= Requirement =
Which lines in the data contain the word "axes"? Please copy each of them.

= Data extract =

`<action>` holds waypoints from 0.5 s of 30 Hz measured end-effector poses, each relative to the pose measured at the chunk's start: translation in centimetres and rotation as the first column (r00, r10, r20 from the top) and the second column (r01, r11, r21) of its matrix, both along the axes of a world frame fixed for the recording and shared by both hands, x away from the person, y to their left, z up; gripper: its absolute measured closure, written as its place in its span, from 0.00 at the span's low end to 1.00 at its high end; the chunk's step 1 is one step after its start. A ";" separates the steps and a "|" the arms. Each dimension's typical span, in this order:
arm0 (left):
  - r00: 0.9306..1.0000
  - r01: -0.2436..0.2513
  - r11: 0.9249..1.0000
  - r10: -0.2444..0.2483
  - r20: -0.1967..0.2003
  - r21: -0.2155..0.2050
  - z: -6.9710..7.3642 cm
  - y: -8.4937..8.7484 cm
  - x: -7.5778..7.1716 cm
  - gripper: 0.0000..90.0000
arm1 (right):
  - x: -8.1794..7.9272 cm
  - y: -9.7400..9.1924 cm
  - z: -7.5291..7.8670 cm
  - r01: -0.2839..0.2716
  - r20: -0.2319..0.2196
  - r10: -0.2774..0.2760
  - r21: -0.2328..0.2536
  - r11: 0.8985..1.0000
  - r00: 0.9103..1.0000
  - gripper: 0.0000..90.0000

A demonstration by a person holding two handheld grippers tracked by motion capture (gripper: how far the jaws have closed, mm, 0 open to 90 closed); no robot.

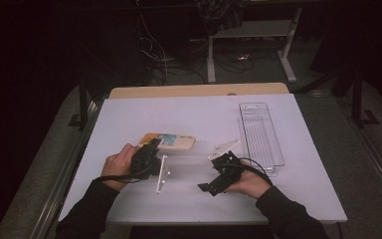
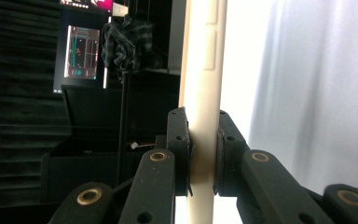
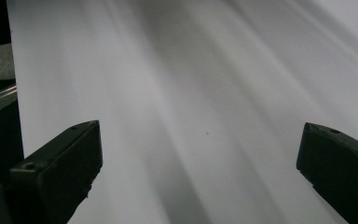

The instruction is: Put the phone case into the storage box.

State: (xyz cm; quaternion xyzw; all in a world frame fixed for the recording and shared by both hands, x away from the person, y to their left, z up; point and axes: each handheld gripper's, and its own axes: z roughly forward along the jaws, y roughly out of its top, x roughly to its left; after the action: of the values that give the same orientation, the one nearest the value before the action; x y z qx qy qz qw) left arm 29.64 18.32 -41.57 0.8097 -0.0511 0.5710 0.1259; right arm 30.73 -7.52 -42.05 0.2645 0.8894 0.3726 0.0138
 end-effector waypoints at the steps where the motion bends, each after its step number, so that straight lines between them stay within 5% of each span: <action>1: 1.000 0.000 1.000 0.000 -0.005 -0.008 0.0 0.0 0.0 0.89 | 0.0 0.0 -0.1 0.000 0.002 0.000 -0.004 1.000 1.000 0.00; 15: 0.998 -0.015 0.993 0.008 -0.065 -0.117 0.5 0.1 0.3 0.89 | 0.4 0.1 -0.5 0.009 -0.003 -0.009 -0.018 1.000 1.000 0.00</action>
State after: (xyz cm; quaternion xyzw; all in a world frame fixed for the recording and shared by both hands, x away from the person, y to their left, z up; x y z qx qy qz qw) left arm 29.98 18.47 -41.11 0.8192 -0.0087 0.5471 0.1716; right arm 31.08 -7.43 -42.50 0.2688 0.8915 0.3641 0.0165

= Your solution =
`<action>` holds waypoints from 0.5 s of 30 Hz measured end-effector poses, each relative to the pose measured at the chunk's start: translation in centimetres and rotation as the first column (r00, r10, r20 from the top) and the second column (r01, r11, r21) of its matrix, both along the axes of a world frame fixed for the recording and shared by both hands, x away from the person, y to their left, z up; gripper: its absolute measured closure, written as its place in its span, from 0.00 at the span's low end to 1.00 at its high end; the chunk's step 1 is one step after its start. A ";" separates the steps and a "|" the arms. Each dimension's typical span, in this order:
State: (xyz cm; quaternion xyzw; all in a world frame fixed for the recording and shared by both hands, x away from the person, y to their left, z up; point and axes: each handheld gripper's, and its own axes: z roughly forward along the jaws, y roughly out of its top, x roughly to its left; after the action: of the values that give the same orientation, the one nearest the value before the action; x y z qx qy qz qw) left arm 29.64 18.32 -41.57 0.8097 -0.0511 0.5710 0.1259; right arm 30.73 -7.52 -42.05 0.2645 0.8894 0.3726 0.0138

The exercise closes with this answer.